9. April 2013: Dortmund erlebt eine heroische Houdini-Nummer. Die Borussia entreißt dem FC Malaga in den letzten Atemzügen der Partie Führung und Halbfinal-Einzug. Im Viertelfinal-Rückspiel der Champions League feilen die Journalisten auf der Pressetribüne schon an ihren Kommentaren zum Ausscheiden der Borussia. Als die Nachspielzeit anbricht, ahnen die Spanier noch nichts von einer für sie grausamen Schlusspointe: Sie führen mit 2:1 (Hinspiel 0:0), als das Spiel noch eine atemberaubende Wendung nimmt: Reus (90.+1) und Felipe Santana (90.+2) schrauben den Lautstärkepegel mit ihren Treffern auf eine Rekordhöhe. “Sie haben das Stadion in ein Tollhaus verwandelt”, schwärmt Weidenfeller. Für Dortmund legt sich das Schicksal ins Zeug: Fernsehbilder entlarven Santanas Treffer als Justizirrtum. Einen VAR, der Santanas Abseitsposition erkennt, gibt es noch nicht.
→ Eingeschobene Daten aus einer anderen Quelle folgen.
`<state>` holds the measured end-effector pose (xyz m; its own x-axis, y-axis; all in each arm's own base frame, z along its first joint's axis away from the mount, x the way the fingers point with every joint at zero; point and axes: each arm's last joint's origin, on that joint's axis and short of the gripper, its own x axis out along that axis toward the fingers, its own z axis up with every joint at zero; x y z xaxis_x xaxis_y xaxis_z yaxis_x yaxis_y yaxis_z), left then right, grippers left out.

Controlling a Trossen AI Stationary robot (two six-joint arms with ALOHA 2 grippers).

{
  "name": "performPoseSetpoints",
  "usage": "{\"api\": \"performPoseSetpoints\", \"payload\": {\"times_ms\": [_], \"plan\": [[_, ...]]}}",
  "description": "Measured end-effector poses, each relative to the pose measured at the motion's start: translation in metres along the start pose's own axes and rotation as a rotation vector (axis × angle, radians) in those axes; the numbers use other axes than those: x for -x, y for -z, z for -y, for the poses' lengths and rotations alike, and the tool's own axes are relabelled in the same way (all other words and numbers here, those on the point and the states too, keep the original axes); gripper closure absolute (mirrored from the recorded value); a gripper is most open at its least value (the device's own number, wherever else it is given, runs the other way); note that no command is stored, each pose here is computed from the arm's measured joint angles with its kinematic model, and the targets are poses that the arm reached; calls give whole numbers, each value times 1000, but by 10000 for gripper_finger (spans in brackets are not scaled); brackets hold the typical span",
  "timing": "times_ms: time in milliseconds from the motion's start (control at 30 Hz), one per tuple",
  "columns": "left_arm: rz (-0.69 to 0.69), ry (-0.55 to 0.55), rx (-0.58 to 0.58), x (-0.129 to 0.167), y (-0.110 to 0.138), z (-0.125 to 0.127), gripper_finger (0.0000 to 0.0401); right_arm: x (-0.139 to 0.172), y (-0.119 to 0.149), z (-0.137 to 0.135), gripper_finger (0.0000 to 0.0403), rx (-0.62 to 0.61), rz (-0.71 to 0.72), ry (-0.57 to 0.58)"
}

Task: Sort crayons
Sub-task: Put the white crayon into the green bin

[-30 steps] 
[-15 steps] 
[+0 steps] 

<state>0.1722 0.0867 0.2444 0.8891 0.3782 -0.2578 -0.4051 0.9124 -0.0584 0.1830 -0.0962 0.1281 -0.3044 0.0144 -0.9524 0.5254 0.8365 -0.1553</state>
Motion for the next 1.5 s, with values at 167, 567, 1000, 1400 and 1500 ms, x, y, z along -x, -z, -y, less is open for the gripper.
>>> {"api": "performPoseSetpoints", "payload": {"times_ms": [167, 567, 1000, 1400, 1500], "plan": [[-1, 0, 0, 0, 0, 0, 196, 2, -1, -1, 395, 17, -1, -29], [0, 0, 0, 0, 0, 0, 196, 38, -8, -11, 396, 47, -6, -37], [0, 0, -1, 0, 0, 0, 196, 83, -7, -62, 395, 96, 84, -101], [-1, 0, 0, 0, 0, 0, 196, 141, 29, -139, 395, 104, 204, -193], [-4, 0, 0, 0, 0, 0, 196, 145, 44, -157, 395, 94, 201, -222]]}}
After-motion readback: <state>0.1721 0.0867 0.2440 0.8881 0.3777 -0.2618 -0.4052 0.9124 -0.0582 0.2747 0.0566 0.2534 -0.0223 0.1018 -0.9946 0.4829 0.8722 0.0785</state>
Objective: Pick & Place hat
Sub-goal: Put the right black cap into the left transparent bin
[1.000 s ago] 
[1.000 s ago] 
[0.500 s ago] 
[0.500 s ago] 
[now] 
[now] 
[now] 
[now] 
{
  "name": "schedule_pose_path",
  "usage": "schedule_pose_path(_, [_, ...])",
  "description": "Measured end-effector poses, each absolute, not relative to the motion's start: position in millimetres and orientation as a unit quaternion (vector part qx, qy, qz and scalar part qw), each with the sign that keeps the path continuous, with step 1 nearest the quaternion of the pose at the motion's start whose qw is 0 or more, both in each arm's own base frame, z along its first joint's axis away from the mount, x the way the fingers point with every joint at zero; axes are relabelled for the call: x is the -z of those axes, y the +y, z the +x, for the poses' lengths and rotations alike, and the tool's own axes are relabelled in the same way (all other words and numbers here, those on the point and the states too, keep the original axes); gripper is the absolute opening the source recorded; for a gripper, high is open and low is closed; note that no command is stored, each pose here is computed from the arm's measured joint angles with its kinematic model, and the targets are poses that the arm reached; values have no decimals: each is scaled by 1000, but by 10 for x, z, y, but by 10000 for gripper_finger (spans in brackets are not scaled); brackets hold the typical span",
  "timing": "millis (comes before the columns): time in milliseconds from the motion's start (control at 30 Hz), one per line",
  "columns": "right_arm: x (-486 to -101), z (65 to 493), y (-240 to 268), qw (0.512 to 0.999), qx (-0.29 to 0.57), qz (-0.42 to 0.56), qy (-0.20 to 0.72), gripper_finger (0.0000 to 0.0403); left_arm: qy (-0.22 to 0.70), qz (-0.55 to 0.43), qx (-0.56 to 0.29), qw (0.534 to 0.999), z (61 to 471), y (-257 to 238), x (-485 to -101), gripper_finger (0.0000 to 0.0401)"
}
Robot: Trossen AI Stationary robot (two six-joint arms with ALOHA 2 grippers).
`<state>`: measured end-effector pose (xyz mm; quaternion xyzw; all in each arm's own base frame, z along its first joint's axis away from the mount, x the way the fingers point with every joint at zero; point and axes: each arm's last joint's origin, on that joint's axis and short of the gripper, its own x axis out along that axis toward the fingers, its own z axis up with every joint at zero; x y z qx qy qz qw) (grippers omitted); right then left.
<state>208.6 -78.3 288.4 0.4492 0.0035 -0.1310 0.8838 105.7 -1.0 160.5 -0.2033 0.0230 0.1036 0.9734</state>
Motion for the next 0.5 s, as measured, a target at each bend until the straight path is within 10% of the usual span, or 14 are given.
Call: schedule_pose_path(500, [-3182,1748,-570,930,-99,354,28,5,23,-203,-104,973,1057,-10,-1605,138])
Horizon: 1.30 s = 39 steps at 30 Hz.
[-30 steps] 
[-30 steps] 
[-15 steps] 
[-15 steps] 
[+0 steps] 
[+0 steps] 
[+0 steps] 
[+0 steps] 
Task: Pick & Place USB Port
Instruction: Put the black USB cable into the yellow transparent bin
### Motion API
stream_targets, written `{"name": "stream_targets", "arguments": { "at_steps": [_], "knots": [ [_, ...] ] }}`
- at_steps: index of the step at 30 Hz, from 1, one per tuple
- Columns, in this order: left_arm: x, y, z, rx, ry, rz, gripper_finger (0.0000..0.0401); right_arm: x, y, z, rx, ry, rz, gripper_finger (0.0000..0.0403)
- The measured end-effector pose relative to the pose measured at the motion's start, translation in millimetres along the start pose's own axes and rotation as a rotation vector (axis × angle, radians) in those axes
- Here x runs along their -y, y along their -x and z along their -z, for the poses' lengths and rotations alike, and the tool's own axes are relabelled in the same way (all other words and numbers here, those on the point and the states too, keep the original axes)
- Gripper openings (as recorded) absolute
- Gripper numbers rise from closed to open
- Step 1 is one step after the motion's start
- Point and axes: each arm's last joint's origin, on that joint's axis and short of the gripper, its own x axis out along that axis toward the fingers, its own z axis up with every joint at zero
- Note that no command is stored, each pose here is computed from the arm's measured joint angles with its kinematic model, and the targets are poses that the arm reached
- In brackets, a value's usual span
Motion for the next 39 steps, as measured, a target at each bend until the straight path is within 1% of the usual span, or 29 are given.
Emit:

Drei Spiele, an die der BVB-Ballfänger gern zurückdenkt. Ein anderes, das legendäre 4:4 gegen Schalke 04 am 24. November 2017, würde er gern noch einmal spielen. Zumindest die zweite Hälfte, um Geschehenes ungeschehen machen zu können: Dortmund warf eine 4:0-Führung weg wie wertlose Aktien. “Da”, seufzt Weidenfeller, “haben wir als Mannschaft komplett versagt.”